Front Row Center – June 2021

Front Row Center

By Michael Warren


By David Hare

Directed by Collette Clavadetscher

front row


This play premiered in London in 1995, and it has received many awards and nominations, including a Tony Award for Best Play in 1997. Somehow it already seems dated, at least to a North American audience.

Essentially the play is about forgiveness, or the lack of it. As the scene opens, a young man “Edward” comes to visit “Kyra” in her miserable cold apartment. He asks her to talk to his father “Tom” who had a love affair with Kyra several years ago. We soon discover that Kyra is much younger than Tom, and had been his mistress for six years until Tom’s wife found out about the affair. Then Kyra walked out on him, never to speak to him again. Subsequently, Tom’s wife becomes ill and dies of cancer. So there’s plenty of guilt and self-punishment to go around.

Tom appears on the scene, and the rest of the play is more or less a monologue as Tom rants at Kyra and attempts to reestablish their relationship. Is it possible? Did they ever love each other? Is the past too difficult to overcome? Dave McIntosh gives an amazing performance as Tom – he carries the play and is entirely believable in his pain and his need to be forgiven. He is very wealthy and successful, but he has a hard time expressing love. And of course his wife never forgave him. By contrast, Tina Leonard is subdued as Kyra, who seems happy living in extreme poverty. She teaches math at a school for problem kids in the slum area of east London. Tom yells at her for her self-inflicted martyrdom, but she doesn’t seem to care, and lands a few blows of her own. In many ways, it’s a more difficult part to play because it’s so understated, and Tina does well though I couldn’t always hear her lines. Enrique Nedar has a small cameo part as Tom’s son Edward and performs it with some zest.

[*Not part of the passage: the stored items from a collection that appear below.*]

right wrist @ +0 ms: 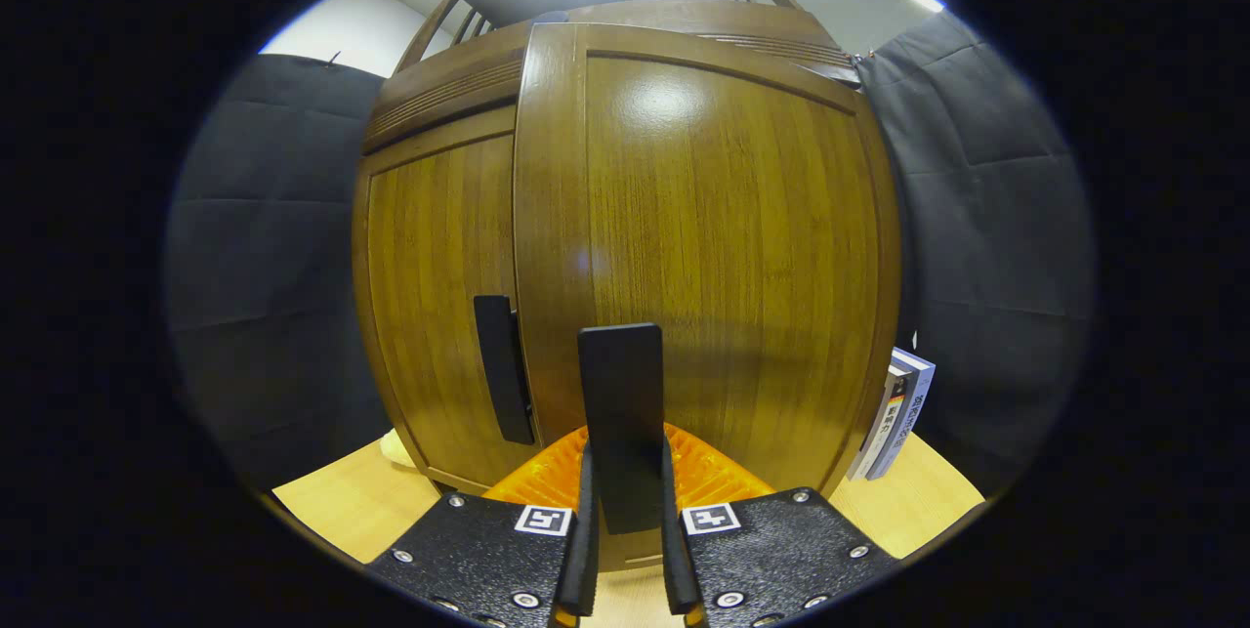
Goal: Open the right door of the double-door shoe cabinet with the right hand, and open the left door with the left hand.
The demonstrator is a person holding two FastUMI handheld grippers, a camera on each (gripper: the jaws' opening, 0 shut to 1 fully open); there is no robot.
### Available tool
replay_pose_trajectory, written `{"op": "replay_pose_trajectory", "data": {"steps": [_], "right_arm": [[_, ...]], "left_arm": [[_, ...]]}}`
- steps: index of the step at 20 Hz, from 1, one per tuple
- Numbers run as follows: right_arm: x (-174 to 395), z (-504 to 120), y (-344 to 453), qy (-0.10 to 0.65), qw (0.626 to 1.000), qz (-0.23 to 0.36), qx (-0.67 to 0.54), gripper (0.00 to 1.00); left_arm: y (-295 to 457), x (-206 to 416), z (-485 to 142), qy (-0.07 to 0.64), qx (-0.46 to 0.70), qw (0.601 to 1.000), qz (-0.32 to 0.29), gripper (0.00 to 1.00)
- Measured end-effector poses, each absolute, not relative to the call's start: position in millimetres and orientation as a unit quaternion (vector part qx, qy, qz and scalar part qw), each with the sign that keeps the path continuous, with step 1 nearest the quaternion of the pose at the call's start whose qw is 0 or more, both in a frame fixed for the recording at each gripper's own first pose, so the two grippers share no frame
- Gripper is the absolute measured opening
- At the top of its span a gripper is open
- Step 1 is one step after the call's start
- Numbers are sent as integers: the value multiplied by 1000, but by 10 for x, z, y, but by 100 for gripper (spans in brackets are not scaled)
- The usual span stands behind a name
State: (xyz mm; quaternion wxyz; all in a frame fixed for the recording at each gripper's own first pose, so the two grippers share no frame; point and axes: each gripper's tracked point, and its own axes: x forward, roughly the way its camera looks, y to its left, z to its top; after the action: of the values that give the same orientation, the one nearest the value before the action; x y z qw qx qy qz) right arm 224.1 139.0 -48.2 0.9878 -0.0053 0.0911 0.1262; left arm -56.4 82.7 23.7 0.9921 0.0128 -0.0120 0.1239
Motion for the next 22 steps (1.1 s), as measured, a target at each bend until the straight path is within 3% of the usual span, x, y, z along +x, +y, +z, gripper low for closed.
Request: {"op": "replay_pose_trajectory", "data": {"steps": [5,7,8,12,14,15,22], "right_arm": [[2042,-473,1222,91,988,127,-7,26],[1951,-496,1174,93,988,125,-9,26],[1923,-486,1142,93,988,124,-10,26],[1787,-484,991,90,990,113,-5,27],[1701,-470,906,90,990,110,-7,25],[1661,-467,858,90,990,109,-7,25],[1432,-418,475,90,992,83,-7,25]], "left_arm": [[775,-578,259,-14,11,995,102,92],[753,-584,259,-16,10,996,91,98],[746,-580,257,-16,10,996,86,87],[714,-580,233,-14,6,998,66,98],[695,-584,244,-14,5,998,56,98],[688,-592,255,-15,4,999,52,92],[707,-490,174,-17,-4,1000,26,92]]}}
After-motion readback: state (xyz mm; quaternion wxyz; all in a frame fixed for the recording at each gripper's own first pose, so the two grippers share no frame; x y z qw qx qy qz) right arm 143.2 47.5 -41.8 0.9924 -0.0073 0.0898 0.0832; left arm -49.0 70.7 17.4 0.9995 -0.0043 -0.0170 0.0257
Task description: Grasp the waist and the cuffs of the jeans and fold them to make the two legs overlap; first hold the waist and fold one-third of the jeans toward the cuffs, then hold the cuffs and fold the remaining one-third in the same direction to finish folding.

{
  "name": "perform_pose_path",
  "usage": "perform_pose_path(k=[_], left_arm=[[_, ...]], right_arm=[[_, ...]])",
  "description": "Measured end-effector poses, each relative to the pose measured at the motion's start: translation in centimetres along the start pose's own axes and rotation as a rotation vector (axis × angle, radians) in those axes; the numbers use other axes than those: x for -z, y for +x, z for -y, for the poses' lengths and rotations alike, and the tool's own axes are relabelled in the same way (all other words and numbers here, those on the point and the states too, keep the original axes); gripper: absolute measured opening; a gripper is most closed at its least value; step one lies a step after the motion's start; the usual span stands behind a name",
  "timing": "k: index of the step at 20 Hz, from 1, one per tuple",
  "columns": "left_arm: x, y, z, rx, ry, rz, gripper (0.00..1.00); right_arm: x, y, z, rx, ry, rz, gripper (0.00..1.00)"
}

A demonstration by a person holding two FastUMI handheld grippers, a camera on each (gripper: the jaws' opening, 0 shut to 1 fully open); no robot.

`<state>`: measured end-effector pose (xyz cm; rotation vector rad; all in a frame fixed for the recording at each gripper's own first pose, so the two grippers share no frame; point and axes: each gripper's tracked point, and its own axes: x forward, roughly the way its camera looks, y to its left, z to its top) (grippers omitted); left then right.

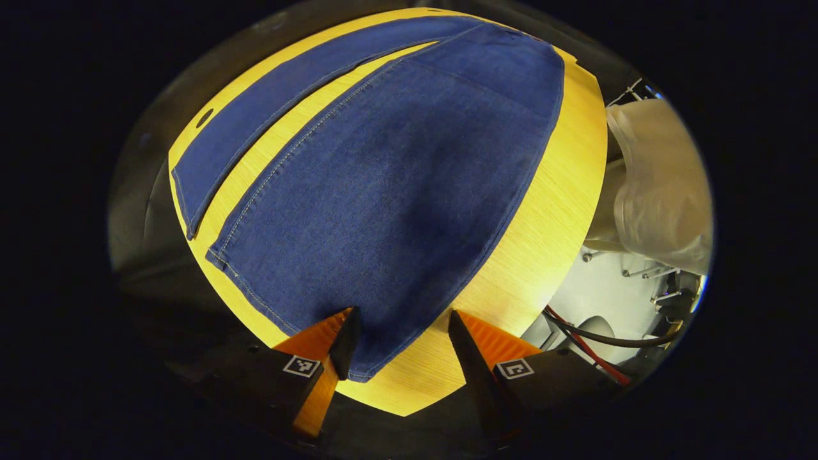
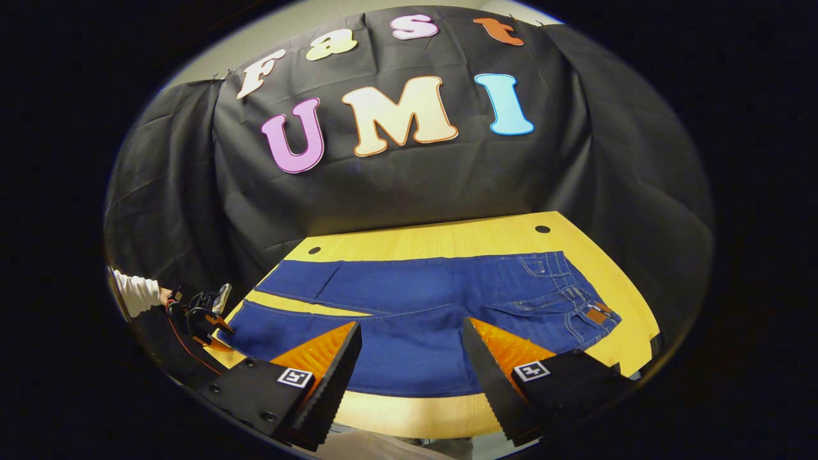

In North America, it is a virtue to be a successful entrepreneur, so we tend to empathize with Tom. Why should he apologize for it? In fact he doesn’t, and he’s proud of his success. But the audience is also led to believe that Kyra is happy in poverty. This doesn’t make much sense, unless at some level she is punishing herself. As the play ends, she sends Tom away – it seems that they both need to be unhappy. The play was very long, and could have benefited from some editing. I’m not sure that Edward’s role was necessary to the action. Perhaps that part could have been eliminated. Collette Clavadetscher chose an interesting play and directed it cleverly, plus she had two very good performers in Dave McIntosh and Tina Leonard. Thanks to ART and congratulations to all involved in this production.